Les postes de contrôle à Cheran fonctionnent 24 heures sur 24
Les avocatiers consomment trop d'eau, sont trop gourmands en ressources et attirent trop l'attention indésirable des cartels, ils ont décidé.
"C'est le contraire du pin. Les pins nous donnent de l'eau et de l'oxygène, " a déclaré Miguel Macias, 62, chef de la pépinière communautaire.
"C'est comme une île de pins... Nous nous sommes battus pour qu'il en soit ainsi."
Zero gaspillage
Au centre de recyclage de la ville, Samuel Martinez essuie la sueur de son front alors qu'il termine son quart de travail.
Les employés du centre ont un équipement de sécurité limité et un équipement de compostage rouillé, mais Martinez dit qu'il est « fier » d'aider à mettre en œuvre une autre des politiques environnementales clés de la communauté :zéro déchet.

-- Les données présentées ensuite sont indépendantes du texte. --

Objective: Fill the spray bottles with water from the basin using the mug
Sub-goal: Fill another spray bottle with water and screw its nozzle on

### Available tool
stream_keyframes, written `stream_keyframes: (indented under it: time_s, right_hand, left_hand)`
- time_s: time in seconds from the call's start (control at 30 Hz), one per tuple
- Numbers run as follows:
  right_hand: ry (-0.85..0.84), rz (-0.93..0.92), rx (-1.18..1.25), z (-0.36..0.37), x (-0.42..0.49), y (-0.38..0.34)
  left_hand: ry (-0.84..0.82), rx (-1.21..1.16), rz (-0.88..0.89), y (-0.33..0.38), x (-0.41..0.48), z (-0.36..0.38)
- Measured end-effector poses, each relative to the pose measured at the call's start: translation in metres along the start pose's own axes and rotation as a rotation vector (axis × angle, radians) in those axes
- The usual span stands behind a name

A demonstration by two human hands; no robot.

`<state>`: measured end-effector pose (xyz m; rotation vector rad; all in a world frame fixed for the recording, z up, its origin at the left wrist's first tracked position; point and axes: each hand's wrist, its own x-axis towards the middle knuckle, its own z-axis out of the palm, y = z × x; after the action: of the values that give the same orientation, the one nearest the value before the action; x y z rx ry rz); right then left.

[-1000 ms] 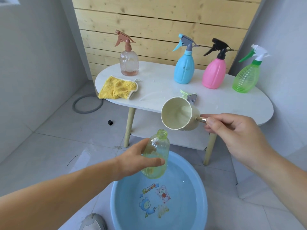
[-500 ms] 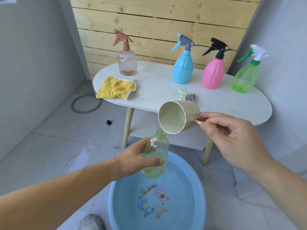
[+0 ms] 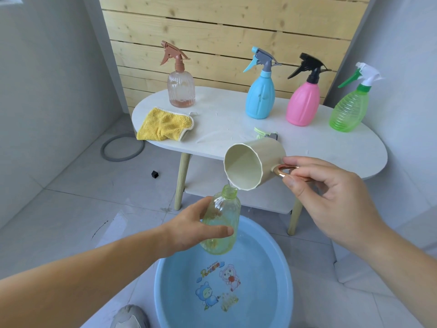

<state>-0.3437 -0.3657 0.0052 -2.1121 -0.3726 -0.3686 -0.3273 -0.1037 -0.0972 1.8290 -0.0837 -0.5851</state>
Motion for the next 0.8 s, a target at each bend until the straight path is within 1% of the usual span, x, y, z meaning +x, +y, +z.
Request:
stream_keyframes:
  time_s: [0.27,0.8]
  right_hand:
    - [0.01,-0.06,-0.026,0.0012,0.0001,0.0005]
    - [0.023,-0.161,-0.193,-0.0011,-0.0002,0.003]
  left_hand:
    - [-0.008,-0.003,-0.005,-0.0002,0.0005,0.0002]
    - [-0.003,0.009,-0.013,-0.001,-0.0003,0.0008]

Cheran sépare ses déchets en six catégories, soit deux fois plus que les ménages de Mexico. Le but est de réutiliser, recycler ou composter tout.
"Elle sépare les déchets mieux que toute autre municipalité au Mexique, " a déclaré Ana Martinez, responsable du programme de recyclage inclusif chez AVINA, une fondation de développement durable.
Cheran abrite l'un des programmes de recyclage les plus avancés du Mexique
Les habitants de Cheran espèrent à nouveau couvrir leurs collines de pins verts - ici, les pins sont élevés dans une serre
Un travailleur mexicain charge des sacs avec des bouteilles en plastique vides dans un centre de recyclage à Cheran
La ville a même donné naissance à un nouveau verbe en espagnol :« cheranizarse » — « devenir comme Cheran ».
Les écologistes l'utilisent pour décrire une approche sans retenue pour reprendre le contrôle d'un environnement ravagé.